# Is it worth seeing a private consultant?



## catkate10 (Apr 26, 2010)

Hi everyone   


Am looking for a bit of advice or similar experience. I'm 40 and about  a month ago I had a failed ICSI (long protocol) attempt after the first cycle (short protocol) was cancelled owing to my poor response. At EC I only had one egg, the remaining follicles (4 or 5) were too immature or could not be flushed out. The egg didn't fertilise and I'm told it started to deteriorate over night.  The clinic (NHS) said they had used the optimum dose and when I went there yesterday they advised not to bother with any future attempts and go straight down the DE route.

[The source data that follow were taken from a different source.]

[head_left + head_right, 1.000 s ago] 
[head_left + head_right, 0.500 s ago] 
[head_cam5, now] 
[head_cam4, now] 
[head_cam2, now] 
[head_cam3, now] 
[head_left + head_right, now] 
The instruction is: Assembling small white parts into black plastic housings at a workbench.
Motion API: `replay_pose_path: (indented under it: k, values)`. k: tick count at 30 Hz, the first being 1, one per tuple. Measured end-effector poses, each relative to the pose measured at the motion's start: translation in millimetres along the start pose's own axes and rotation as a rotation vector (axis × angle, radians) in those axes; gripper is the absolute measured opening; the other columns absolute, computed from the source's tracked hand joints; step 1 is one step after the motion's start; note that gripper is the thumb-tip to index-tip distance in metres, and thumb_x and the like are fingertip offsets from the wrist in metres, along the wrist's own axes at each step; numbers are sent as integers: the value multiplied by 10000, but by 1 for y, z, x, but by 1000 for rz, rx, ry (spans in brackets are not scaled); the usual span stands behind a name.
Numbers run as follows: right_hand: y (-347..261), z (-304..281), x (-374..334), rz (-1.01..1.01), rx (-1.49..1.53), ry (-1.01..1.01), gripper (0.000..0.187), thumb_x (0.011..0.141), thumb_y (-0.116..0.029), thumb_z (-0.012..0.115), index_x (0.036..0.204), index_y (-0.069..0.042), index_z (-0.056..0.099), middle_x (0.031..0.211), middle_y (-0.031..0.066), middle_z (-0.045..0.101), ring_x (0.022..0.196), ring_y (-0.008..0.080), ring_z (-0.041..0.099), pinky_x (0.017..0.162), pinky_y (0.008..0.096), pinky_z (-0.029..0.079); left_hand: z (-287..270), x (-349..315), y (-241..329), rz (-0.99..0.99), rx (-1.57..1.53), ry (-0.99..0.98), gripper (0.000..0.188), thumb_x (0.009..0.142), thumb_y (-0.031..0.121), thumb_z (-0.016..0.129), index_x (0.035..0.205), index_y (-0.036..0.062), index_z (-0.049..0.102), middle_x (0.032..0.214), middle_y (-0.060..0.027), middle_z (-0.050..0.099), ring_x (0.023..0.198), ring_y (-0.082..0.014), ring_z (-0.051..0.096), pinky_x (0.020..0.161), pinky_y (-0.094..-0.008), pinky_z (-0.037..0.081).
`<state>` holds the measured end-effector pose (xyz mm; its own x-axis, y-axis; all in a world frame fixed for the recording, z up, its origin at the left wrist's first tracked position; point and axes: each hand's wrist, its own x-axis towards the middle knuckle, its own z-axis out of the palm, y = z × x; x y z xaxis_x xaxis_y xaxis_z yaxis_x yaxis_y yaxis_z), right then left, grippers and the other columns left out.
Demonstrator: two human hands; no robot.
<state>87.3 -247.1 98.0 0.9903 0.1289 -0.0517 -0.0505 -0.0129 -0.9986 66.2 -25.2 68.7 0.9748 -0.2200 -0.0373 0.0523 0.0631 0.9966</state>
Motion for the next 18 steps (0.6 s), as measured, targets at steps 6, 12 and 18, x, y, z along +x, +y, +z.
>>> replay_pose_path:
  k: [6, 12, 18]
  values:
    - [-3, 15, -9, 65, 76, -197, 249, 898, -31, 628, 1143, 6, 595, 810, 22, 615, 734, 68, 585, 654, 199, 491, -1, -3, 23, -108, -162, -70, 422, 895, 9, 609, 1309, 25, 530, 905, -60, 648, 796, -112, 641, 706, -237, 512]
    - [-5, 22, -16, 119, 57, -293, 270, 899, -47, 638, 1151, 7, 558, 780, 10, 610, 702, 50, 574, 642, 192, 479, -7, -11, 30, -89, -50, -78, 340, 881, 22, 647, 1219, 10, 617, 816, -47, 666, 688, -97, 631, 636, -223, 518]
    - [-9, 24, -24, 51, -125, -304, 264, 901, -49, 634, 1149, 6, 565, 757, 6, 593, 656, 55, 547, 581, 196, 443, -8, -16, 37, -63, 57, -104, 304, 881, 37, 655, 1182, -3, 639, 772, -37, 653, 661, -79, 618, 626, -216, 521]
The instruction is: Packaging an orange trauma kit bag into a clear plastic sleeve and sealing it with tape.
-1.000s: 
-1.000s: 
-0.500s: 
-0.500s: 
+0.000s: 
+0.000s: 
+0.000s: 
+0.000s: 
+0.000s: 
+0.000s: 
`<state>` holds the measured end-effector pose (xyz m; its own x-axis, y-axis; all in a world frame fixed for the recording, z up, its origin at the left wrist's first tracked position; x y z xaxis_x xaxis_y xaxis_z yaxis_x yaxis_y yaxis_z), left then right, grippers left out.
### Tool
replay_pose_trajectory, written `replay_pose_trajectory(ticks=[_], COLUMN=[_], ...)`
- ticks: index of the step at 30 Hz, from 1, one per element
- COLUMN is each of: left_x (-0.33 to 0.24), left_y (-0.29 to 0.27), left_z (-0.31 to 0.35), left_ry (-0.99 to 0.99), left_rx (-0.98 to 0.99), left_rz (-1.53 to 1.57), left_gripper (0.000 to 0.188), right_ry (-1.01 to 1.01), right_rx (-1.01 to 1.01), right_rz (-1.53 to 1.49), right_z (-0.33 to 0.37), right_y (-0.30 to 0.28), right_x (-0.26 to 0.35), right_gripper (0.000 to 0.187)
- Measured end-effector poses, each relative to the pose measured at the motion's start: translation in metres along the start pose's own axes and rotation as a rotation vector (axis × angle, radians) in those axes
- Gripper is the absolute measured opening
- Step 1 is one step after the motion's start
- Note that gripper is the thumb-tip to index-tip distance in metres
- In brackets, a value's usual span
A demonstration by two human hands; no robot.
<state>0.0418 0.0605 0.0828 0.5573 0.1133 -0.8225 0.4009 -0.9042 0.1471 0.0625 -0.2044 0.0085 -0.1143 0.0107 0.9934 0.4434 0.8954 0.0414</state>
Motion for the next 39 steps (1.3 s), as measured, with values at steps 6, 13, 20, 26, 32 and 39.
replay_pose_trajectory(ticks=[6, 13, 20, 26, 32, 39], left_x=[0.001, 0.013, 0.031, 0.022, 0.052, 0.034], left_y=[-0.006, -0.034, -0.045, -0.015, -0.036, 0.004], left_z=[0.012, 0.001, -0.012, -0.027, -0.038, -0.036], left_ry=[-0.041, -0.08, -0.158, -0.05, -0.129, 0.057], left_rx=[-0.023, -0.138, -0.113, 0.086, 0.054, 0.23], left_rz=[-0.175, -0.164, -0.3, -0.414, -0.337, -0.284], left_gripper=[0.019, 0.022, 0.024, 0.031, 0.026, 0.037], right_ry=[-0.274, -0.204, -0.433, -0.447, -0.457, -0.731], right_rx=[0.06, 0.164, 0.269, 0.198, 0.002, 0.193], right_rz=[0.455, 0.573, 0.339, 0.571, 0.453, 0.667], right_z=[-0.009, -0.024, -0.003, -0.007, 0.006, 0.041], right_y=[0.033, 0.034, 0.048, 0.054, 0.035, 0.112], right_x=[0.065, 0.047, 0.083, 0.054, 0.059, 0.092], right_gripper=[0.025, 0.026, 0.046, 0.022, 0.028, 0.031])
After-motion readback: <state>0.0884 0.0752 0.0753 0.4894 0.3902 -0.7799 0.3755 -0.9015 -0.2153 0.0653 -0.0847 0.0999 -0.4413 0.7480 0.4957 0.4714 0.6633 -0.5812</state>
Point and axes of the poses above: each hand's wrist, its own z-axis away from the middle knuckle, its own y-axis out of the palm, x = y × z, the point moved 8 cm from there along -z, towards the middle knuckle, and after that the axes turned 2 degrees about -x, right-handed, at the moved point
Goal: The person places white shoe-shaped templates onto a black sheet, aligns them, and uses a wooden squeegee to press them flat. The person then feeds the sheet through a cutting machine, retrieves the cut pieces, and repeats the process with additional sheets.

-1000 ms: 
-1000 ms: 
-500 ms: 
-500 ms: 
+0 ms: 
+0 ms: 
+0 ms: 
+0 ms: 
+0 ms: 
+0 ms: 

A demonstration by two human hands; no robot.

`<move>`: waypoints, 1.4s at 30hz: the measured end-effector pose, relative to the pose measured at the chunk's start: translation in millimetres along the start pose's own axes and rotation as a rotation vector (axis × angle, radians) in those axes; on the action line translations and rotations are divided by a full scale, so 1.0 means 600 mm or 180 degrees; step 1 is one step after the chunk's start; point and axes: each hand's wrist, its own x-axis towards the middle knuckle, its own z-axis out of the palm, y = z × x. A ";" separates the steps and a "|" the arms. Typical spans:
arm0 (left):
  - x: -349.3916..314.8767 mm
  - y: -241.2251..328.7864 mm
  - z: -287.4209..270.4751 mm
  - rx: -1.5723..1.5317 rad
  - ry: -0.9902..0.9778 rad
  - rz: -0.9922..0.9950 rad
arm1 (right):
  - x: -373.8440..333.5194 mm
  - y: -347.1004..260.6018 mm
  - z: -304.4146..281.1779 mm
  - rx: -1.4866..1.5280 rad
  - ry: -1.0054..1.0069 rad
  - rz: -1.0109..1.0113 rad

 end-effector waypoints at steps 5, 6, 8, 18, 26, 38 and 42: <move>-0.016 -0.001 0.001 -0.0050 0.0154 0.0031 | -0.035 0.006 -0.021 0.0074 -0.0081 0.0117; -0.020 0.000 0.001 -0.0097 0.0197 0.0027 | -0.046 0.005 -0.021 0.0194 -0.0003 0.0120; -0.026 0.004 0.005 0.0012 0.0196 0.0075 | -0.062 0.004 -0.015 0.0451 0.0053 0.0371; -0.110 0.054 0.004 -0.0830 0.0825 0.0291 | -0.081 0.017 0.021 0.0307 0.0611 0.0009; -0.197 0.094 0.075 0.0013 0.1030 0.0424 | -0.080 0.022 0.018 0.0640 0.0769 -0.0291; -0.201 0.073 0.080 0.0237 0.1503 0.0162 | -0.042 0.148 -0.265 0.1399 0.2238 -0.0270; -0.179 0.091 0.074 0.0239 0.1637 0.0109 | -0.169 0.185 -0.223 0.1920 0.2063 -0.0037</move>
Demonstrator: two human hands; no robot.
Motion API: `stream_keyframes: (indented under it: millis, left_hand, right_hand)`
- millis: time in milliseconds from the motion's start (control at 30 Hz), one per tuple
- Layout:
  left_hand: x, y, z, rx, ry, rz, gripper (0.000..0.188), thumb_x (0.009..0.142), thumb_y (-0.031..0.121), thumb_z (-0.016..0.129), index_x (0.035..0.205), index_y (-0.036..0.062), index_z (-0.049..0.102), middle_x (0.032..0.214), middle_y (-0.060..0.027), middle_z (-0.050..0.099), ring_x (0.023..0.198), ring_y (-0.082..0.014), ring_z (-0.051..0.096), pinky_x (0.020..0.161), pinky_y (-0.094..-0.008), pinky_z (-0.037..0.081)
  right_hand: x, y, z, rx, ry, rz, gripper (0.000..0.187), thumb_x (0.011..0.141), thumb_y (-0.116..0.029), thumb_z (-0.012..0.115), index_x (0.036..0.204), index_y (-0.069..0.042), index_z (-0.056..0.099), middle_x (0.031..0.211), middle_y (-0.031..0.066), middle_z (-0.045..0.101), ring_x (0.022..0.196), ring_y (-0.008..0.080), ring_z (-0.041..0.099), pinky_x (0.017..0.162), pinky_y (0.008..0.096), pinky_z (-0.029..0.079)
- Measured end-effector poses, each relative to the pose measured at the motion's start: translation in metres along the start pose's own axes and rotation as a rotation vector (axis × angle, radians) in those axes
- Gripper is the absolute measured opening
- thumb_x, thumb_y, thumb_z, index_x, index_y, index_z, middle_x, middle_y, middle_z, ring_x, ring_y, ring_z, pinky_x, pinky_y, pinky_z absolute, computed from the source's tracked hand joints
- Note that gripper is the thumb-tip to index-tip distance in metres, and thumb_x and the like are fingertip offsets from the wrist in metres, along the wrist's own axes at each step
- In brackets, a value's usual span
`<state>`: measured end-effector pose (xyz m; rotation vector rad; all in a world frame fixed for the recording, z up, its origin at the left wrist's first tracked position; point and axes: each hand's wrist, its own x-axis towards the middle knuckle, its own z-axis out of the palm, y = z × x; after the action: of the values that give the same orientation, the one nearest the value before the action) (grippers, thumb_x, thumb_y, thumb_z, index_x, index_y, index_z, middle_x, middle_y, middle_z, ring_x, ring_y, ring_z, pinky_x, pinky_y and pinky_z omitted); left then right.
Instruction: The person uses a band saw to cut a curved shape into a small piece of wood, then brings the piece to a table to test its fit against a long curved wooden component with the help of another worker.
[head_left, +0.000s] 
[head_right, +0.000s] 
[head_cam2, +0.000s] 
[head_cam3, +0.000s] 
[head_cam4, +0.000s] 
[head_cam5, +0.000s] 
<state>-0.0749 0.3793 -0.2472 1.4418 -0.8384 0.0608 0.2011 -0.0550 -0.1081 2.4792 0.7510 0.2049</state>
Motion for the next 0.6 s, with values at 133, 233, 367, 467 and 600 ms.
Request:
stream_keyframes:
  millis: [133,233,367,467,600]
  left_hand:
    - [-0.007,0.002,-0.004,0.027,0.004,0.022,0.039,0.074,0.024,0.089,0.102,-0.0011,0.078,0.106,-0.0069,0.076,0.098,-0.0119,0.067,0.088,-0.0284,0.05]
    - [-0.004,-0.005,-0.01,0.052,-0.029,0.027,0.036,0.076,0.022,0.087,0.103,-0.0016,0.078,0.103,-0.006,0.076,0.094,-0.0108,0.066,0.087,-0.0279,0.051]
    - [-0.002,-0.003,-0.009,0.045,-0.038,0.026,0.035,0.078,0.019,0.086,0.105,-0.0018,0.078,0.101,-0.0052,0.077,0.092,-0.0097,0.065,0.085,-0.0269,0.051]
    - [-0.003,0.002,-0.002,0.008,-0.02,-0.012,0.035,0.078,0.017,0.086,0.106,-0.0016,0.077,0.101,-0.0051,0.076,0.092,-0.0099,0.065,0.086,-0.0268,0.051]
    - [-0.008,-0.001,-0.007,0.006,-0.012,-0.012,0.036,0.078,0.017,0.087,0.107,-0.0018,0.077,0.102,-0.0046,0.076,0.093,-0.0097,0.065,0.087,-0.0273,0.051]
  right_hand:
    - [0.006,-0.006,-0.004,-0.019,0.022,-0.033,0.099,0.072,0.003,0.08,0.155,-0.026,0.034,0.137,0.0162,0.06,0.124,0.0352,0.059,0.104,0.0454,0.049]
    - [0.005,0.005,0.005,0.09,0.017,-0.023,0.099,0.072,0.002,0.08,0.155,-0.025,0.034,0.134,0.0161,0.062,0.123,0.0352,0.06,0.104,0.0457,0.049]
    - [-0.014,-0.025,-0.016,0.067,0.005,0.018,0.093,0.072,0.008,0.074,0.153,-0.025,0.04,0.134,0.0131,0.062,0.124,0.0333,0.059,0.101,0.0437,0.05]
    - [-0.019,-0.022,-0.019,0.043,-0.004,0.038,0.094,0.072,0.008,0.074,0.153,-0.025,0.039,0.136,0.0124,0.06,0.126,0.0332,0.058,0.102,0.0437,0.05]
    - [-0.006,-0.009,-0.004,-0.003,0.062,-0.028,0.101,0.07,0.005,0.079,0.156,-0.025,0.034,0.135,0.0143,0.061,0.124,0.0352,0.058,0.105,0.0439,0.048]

Myself and DH do not have any issues regarding using DE's, but in the time it took to get the follow-up appointment with the NHS I made one with a private consultant, due on 7 October. The NHS consultant whom we told about this, right at the end of our meeting, advised us not to waste our money. So, what I'm asking is would it be a waste of time seeing the private consultant? Would he suggest a different drug regime that I may respond to better? Or should I put this behind me, albeit with a touch of sadness   


Just to add I've never had my AMH tested, my FSH was 14 before the start of treatment (May time) and was 9 last year when I was put on the waiting list due to relocation of the IVF unit in Leeds.


Thank you


----------



## suitcase of dreams (Oct 7, 2007)

Hi there,

Sorry to hear of your recent failed cycle   

My personal view on this - keep the appt with the private consultant 

Moving to DE is a big step and however comfortable you say you and DH are with this, it is a big step to take, and from my own personal experience, one of the things which makes this step easier is to feel that you have done everything you could before you move on

The cost isn't huge for an initial consultation and it may be that he does have some different ideas to try - in which case you can then decide whether to pursue those (with the lower chance of success) vs going for DE (with a much higher chance of success) - either way you will know you've explored all your options

Best of luck whatever you decide,
Suitcase
x


----------



## Sho Po (Oct 26, 2009)

Hello

Sorry your recent cycle didn't go well.

I have no experience of this but in my opinion seeking a second opinion is never a waste of time.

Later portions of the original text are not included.